Appota Corporation
- Company type: Corporation
- Industry: Entertainment Game publishing Advertisement Digital payment
- Founded: 2011
- Headquarters: Building 11 (LE Building), Alley 71, Lang Ha St., Ba Dinh Dist., Hanoi, Vietnam
- Products: Gamota; AppotaX; Appota e-Wallet; AppotaPay; Gamehub; LNY; Appota Card; Appota Reports; WiFi Chua; Appota Esports;
- Number of employees: 450
- Website: appota.com

= Appota Corporation =

Vietnamese digital company

Appota Corporation is a Vietnamese developer and provider of digital products. Appota's core business includes digital content production and distribution, esports, advertising, game creation, online payment, cloud computing, IoT, and business management.

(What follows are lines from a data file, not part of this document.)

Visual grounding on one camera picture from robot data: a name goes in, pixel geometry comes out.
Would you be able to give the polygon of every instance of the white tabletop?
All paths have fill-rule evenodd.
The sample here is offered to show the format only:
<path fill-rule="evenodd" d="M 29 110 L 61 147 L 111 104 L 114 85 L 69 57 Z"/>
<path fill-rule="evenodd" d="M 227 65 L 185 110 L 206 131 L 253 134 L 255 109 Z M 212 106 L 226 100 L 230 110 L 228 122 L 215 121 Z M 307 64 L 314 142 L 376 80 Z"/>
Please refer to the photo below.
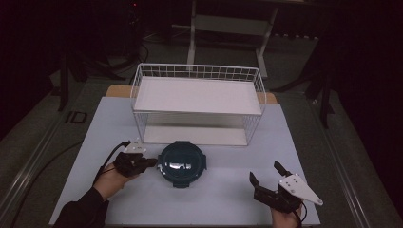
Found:
<path fill-rule="evenodd" d="M 49 224 L 54 224 L 66 203 L 79 199 L 90 188 L 99 167 L 117 144 L 137 137 L 130 99 L 104 97 Z M 145 147 L 145 157 L 157 158 L 166 144 L 146 144 Z M 277 161 L 305 180 L 278 104 L 266 106 L 248 146 L 200 145 L 199 148 L 206 155 L 207 170 L 189 188 L 173 188 L 157 169 L 147 169 L 110 199 L 106 225 L 268 225 L 272 222 L 269 207 L 253 199 L 249 172 L 255 174 L 260 185 L 277 190 L 281 179 L 273 167 Z M 308 217 L 303 224 L 320 224 L 315 206 L 311 202 L 305 203 Z"/>

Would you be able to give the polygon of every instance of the dark background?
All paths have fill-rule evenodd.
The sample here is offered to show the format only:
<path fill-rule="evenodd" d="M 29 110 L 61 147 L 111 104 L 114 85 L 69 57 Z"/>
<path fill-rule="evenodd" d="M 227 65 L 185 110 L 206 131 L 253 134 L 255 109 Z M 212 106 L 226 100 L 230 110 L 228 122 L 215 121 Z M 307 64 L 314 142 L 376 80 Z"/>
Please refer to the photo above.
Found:
<path fill-rule="evenodd" d="M 107 55 L 137 51 L 138 44 L 121 45 L 125 35 L 141 35 L 127 33 L 128 23 L 136 19 L 168 39 L 171 24 L 189 25 L 191 1 L 136 2 L 142 10 L 133 14 L 133 1 L 4 1 L 0 12 L 0 139 L 51 92 L 48 76 L 59 69 L 63 48 L 78 48 L 102 61 Z M 215 5 L 201 5 L 201 10 L 237 14 L 244 4 L 239 1 L 230 8 L 210 3 Z M 288 34 L 291 39 L 295 35 L 321 38 L 308 64 L 313 69 L 335 70 L 333 89 L 402 216 L 403 183 L 396 179 L 403 171 L 403 4 L 379 0 L 341 6 L 346 9 L 281 5 L 274 33 Z"/>

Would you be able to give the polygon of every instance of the white shelf board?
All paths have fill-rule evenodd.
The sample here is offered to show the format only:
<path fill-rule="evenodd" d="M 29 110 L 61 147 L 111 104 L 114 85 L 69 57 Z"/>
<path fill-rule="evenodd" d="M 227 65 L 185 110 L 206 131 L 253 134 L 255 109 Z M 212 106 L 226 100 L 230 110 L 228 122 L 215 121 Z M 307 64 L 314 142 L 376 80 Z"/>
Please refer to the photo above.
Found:
<path fill-rule="evenodd" d="M 218 114 L 148 114 L 145 143 L 247 145 L 242 116 Z"/>
<path fill-rule="evenodd" d="M 252 82 L 146 76 L 134 111 L 261 115 Z"/>

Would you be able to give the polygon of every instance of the white wire rack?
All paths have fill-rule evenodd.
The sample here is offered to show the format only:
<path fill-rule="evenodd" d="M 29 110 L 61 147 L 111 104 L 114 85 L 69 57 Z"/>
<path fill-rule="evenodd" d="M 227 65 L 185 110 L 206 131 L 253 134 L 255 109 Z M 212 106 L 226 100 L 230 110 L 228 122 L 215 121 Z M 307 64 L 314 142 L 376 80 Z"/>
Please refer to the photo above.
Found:
<path fill-rule="evenodd" d="M 259 115 L 242 115 L 242 124 L 244 129 L 244 137 L 248 144 L 259 124 L 261 114 L 264 112 L 266 105 L 266 94 L 258 68 L 241 67 L 241 66 L 206 66 L 206 65 L 173 65 L 173 64 L 139 64 L 133 81 L 131 90 L 132 110 L 135 117 L 136 125 L 139 130 L 140 137 L 144 142 L 147 123 L 156 117 L 156 112 L 136 110 L 136 101 L 142 87 L 142 79 L 144 77 L 159 78 L 182 78 L 192 80 L 220 80 L 247 82 L 253 85 L 256 91 L 256 100 L 259 102 Z M 158 113 L 158 118 L 163 119 L 164 115 L 187 115 L 189 113 Z"/>

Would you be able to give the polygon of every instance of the person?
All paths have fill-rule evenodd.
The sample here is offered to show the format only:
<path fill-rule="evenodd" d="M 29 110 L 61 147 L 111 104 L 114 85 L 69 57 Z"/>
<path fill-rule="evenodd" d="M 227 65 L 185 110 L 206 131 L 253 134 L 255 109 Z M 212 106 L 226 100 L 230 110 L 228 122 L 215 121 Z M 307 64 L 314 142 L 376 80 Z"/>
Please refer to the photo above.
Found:
<path fill-rule="evenodd" d="M 138 175 L 126 178 L 114 167 L 113 163 L 105 168 L 105 172 L 95 181 L 94 185 L 78 200 L 67 203 L 60 212 L 53 228 L 102 228 L 109 199 L 124 188 L 128 181 Z M 286 214 L 270 208 L 273 228 L 295 228 L 298 220 L 293 213 Z"/>

Four subsidiary companies fall under the Appota group: Gamota (video game publishing), Adsota (digital marketing), AppotaPay (digital payment and fintech), and Kdata (cloud infrastructure solutions).

==History==

Appota Corporation was founded in 2011. In January 2013, the company received the Best in Asia title at the Founder Institute Graduate Awards.

In 2017, the group's digital marketing branch, Adsota, became Facebook's first gaming agency in Vietnam.

In 2018, the company purchased WiFi Chua, a local Wi-Fi password-sharing application.

In 2019, Appota launched the AppotaLock AS-1 and AppotaLock AN-1 smart locks, thus entering the sphere of smart home applications.

In 2021, the company received the Sao Khue Award in the field of digital transformation for their human resource management product ACheckin.

In 2023, the company won the Inspiration Brand Award at the Asia Pacific Enterprise Awards In 2024, they received the Outstanding Publisher Award at the Vietnam Game Awards. and the Outstanding Art Products and Services Solutions at the Vietnam Digital Awards.